Narendra Modi faces a jobs problem. Early results on Thursday suggest the prime minister’s Bharatiya Janata party has won a second term. Filled with nationalist sentiment following air strikes against Pakistan earlier this year, voters have looked past an employment crisis. The leader of this $3 trillion economy can’t afford to do the same.
Una Galani
Getting a grip on the scale of India’s unemployment troubles is difficult. The country often switches survey methods, making data hard to compare. Peculiar techniques create implausibly low figures.
Numbers leaked earlier this year from the National Sample Survey Office put the rate at 6.1% for the year to June 2018. New Delhi’s decision to withhold the report - and subsequent resignation of two of its authors in protest - suggests the situation is dire, even if not a 45-year high, as one newspaper asserted.
What’s more certain is that India needs at least 6 million new jobs each year. Some 12 million people reach the working age annually, but labour force participation is dismal at barely 50%, with a much lower rate for women. People are simultaneously ditching agriculture; the sector indirectly employs almost half the workforce, but is in severe distress due to pricing pressure and water scarcity. Secure, high-quality jobs are rare: last year, there were 25 million applications for 90,000 jobs with the state-run railways.
Tradespeople sit on the side of a road as they wait to get hired for work in Mumbai, India, November 6, 2017. REUTERSModi recognised the problem in 2014, with a promise to create 100 million jobs by 2022 through his “Make in India” push. There are more factories assembling mobile handsets, but manufacturing remains at barely 16% of GDP, well below the 25% target. With a population that will soon get older, plus the rise of automation, many believe the country has missed its opportunity. They see little hope of capitalising on factories forced out of the mainland by a worsening U.S.-China trade war. And still, thanks to poor training, qualified staffs are hard to find.

India suffers from one of the highest levels of inequality in the world.

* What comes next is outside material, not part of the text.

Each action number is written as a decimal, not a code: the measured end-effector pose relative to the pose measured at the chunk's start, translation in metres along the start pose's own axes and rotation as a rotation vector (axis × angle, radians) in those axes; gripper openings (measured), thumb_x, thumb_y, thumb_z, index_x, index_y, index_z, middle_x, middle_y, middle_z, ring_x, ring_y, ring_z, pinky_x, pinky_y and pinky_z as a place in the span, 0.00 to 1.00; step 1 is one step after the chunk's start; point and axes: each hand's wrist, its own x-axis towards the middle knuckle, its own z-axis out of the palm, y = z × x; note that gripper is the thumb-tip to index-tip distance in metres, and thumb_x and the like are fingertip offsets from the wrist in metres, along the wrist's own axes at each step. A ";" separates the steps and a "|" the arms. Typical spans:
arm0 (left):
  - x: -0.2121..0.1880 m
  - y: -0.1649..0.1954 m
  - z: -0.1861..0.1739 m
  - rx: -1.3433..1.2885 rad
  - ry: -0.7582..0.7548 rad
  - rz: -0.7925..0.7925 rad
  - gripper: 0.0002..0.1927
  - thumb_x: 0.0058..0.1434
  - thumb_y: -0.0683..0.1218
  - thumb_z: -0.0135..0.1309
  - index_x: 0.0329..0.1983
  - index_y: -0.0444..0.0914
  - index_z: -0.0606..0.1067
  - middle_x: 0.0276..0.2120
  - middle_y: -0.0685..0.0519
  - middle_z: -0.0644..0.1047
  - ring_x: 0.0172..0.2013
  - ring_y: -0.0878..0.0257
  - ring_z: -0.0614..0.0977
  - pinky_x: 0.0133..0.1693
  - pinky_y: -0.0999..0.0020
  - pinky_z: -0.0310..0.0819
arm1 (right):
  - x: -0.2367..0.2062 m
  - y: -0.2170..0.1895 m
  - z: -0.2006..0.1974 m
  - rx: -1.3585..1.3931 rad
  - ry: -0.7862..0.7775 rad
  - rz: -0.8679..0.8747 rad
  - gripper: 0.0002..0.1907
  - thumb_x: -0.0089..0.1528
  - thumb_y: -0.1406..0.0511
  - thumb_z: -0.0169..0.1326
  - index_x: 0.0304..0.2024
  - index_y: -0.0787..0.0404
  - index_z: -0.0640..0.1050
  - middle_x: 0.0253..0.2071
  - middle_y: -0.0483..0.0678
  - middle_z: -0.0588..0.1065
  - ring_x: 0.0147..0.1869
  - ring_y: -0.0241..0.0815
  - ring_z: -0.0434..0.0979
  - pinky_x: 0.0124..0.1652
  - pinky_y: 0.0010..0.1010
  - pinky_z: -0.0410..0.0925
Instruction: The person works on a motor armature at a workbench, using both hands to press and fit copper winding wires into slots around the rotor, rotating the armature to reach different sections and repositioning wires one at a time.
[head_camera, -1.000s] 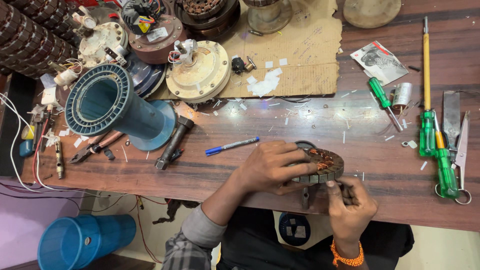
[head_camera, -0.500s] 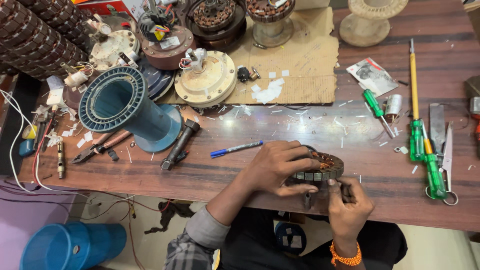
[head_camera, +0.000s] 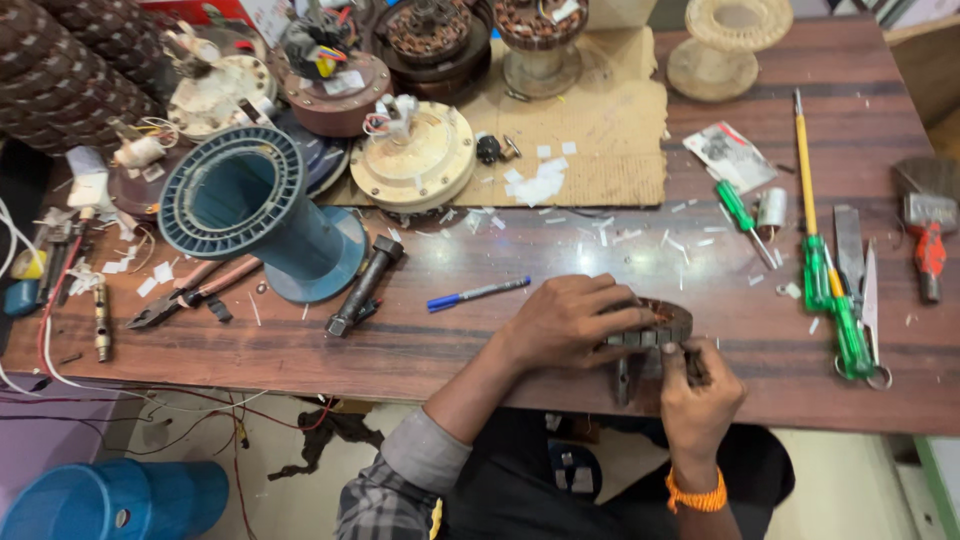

In the past five years, desperate farmers have marched in protest into large cities; it’s easy to see how, without action on everything from skills to employment-creating industries like tourism, that could erupt into something much worse. As he takes office, Modi has one job: jobs.

Una Galani is Associate Editor of Reuters Breakingviews, based in Mumbai. She covers a cross-section of business, finance, and politics in South Asia.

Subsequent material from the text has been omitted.